Auch wenn die Höchstgeschwindigkeit nicht erreicht wurde, lasse das den Tatbestand nicht entfallen, so die Staatsanwältin. Sie beruft sich auch auf die Verkehrspolizisten, die aussagen, dass die Autofahrer im
Vorfeld miteinander spielten. Und sie beruft sich auf das, was sie selbst im Video erkannt haben will. „Das Video zeigt, dass eindeutig eine Kommunikation stattfand.“Man könne von Glück sprechen, dass keine anderen Verkehrsteilnehmer gefährdet wurden.
Für Richterin Rita Greser steht ebenfalls eindeutig fest, dass es sich bei dem Fall um ein verbotenes Rennen handelte.
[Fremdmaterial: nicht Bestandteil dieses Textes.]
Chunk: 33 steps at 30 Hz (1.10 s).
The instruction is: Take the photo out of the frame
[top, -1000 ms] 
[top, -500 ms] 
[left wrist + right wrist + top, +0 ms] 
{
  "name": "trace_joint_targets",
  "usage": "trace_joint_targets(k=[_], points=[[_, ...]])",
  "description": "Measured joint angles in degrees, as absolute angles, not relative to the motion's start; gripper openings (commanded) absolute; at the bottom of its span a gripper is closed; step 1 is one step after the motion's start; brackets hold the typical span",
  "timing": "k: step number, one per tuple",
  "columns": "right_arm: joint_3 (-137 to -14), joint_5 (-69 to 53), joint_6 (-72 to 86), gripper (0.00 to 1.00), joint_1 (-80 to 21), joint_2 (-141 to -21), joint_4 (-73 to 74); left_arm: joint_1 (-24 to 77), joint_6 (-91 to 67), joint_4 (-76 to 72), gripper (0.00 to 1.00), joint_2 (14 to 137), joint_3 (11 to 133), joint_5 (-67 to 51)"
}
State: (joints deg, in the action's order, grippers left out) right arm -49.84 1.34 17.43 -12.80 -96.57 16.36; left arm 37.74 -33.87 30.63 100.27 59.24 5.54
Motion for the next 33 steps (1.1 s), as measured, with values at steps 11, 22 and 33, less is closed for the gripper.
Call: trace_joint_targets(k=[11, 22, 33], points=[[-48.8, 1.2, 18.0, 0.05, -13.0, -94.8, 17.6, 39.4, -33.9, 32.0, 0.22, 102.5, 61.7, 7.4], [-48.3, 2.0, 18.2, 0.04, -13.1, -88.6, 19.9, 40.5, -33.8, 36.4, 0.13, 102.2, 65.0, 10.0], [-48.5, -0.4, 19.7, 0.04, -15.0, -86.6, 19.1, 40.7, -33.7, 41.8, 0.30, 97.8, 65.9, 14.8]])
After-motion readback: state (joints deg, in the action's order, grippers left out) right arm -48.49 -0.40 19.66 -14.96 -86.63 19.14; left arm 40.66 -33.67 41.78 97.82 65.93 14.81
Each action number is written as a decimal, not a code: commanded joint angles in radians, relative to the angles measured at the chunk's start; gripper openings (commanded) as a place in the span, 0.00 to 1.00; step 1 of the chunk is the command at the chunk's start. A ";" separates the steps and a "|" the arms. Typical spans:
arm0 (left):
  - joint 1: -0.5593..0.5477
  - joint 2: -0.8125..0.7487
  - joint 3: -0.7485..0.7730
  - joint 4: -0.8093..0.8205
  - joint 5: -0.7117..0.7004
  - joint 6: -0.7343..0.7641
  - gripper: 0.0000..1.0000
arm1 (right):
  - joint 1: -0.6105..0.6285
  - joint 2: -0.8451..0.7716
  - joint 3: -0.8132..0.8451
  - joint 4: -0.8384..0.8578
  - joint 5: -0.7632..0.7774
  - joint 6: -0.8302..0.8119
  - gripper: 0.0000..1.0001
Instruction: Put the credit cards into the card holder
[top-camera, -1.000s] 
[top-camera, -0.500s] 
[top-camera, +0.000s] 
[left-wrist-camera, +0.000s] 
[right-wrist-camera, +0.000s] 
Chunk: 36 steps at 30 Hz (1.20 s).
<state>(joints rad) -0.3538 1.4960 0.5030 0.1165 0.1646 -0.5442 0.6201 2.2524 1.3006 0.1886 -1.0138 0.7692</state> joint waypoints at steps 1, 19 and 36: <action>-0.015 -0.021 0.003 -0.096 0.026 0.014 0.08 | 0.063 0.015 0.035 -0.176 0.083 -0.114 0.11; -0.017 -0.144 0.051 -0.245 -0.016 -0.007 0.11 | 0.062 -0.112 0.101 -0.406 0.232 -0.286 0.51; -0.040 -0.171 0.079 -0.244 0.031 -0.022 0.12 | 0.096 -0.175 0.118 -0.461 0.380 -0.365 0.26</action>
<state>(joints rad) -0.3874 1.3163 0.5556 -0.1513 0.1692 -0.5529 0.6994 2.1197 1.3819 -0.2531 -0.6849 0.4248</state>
Sie verurteilt den 28-jährigen Dachauer zu einer Geldbuße von 1400 Euro, den 23 Jahre alten Augsburger zu 3500 Euro. Zusätzlich wird beiden Männern, denen damals bereits der Führerschein entzogen wurde, eine weitere viermonatige FahrerlaubnisSperre auferlegt. Die Richterin bezieht sich bei ihrem Urteil auf Paragraf 315d des Strafgesetzbuches. Demnach ist der Tatbestand eines verbotenen Kraftfahrzeugrennens auch erfüllt, wenn sich Autofahrer mit unangepasster Geschwindigkeit, grob verkehrswidrig und rücksichtslos fortbewegen, um eine höchstmögliche Geschwindigkeit zu erreichen. Für Rita Greser gibt es hier keine Diskussion.
„Wir haben in dem Video gesehen, dass beide im 60er-Bereich losgebrettert sind.“Es reiche aus, wenn Fahrer die Beschleunigungspotenziale ihrer Autos ausprobierten. „Der Tatbestand wurde eingeführt, um andere Verkehrsteilnehmer zu schützen“, betont sie. „Ich weiß nicht, was noch passiert wäre, hätte die Polizei sie nicht kontrolliert.“In Augsburg wurden seit der Gesetzesänderung vor drei Jahren 25 Fälle von illegalen Autorennen erfasst. Die Zahl stieg zuletzt.